Buhari’s ₦10 trillion 2020 Appropriation Bill Won’t Alleviate Poverty – Agbakoba

Kizz Daniel

Former President of the Nigerian Bar Association (NBA), Dr. Olisa Agbakoba, has said the N10 trillion budget presented to the National Assembly by President Muhammadu Buhari will not take Nigerians out of poverty.

He also advised the federal government to consider legislation on criminal immunity to Nigerians who have plundered the country, as this will lead to massive inflow of Nigeria’s money in foreign banks.

In a statement made available to THISDAY yesterday, Agbakoba, who commended President Buhari for laying the budget estimates in good time, said the country cannot have an anemic budget of N10 trillion for 200 million Nigerians, as this was equivalent to N50,000 per person, per annum.
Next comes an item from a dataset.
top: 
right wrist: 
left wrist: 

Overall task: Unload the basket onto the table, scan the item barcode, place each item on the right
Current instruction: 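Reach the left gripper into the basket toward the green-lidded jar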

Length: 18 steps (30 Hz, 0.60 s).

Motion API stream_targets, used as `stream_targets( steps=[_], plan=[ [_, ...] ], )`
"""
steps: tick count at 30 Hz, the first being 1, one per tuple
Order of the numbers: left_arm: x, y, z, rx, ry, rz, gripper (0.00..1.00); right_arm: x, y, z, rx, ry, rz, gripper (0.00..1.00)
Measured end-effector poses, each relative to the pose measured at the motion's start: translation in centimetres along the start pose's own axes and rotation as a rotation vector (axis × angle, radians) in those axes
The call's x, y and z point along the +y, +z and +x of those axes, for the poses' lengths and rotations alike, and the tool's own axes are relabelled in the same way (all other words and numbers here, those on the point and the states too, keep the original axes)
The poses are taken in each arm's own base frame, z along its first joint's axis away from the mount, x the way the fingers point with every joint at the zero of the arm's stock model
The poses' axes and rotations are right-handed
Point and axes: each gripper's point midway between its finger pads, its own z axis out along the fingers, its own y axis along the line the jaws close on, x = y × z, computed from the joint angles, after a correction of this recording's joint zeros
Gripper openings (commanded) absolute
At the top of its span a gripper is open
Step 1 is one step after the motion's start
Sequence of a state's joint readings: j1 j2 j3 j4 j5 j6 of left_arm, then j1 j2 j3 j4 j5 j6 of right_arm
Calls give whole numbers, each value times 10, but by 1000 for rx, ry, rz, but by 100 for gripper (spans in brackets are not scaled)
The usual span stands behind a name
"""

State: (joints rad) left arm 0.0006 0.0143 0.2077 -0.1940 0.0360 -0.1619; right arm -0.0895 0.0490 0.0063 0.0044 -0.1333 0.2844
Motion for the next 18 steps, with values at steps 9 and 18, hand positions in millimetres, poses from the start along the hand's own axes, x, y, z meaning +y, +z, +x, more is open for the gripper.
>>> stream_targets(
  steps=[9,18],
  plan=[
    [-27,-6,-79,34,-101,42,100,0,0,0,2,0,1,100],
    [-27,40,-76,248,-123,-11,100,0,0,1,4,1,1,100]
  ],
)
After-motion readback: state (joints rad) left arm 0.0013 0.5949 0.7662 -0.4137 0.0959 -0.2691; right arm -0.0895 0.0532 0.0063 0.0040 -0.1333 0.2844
According to the Senior Advocate of Nigeria (SAN), “This will keep us in poverty abysmally when we need double digit growth. In a country of 200 million people, where 50 per cent is living in poverty, the budget reflects many missing fundamentals.

“The starting point with this budget is a diagnosis of our condition. I would diagnose that Nigeria is afflicted with malignant metabolic economic syndrome complicated by high inflation, high-interest rates, mass unemployment, weak infrastructure, slow growth, unclear borrowing policy, unaccountable subsidy among others.

“On the basis of a gross domestic product of $400 billion, the baseline annual budget should be 20 percent which approximates N20 to 30 trillion annual spend rather than the miserly N10 trillion budget. Our annual spend is weak, and we have to infuse large money into it. For monetary policy, we need urgent quantitative easing, which is easing of all interest rates in particular to slack the heavy burden of high-interest rates on lending afflicting long-suffering Nigerians. We must be very proactive to look for new funds.

“To turn things around, I like to assume that President Buhari has charged the new Economic Advisory Council to give us short and immediate solutions. Working from my diagnosis of Nigeria’s economic disease, we need to work out a macro-economic development framework that lays out a harmonized fiscal, monetary, investment, legal, institutional and regulatory agenda. Fiscal policy or rate at which the government spends must be dramatically expansionary.”

The maritime law expert said traditionally, public revenue has depended on tax and oil receipts, but that there were far too many other sources.

“Also, the maritime sector is laden with cash as well as agriculture and the Blue Ocean, trade and real sector. Also, as controversial as it may appear, revenue that can be derived from new legislation on immunity from criminal prosecution would be huge.

“Government must consider legislation on criminal immunity to those who have plundered us, and we will likely see massive inflows of our money in foreign banks back to us. At present, the money is out of our reach anyway, and I estimate that $100 billion will flow back if we grant immunity from criminal prosecutions but with civil sanctions,” Agbakoba said.

He added that the engagement of the private sector in partnerships would yield a massive stock of revenue, adding that the Dangote, Jim Ovias, Mike Adenugas, Innosons, among others, should be involved the way the Chaebols of South Korea were doing.

The lawyer said the Onitsha-Nnewi-Ogidi market axis can generate up to N10trillion if the proper incentives are offered, noting that foreign and domestic investments in infrastructure were possible if the proper legal institutional and regulatory environment was established.

“Public revenue will be enhanced by at least N3 trillion if we rebase foreign exchange rates from N305 to N360 and remove fuel subsidy at once. We must review public expenditure.

Far too much money is consumed by recurrent receipts. Also, downsizing the government is a task that needs immediate attention by the implementation of the Oronsaye report. Our public sector borrowing requirement needs review so that our revenue to debt ratio is less than 30 percent.

Banks must also focus on their primary function of lending not trading as we have seen in the purchase of treasury bills in excess of N400 billion,” he said.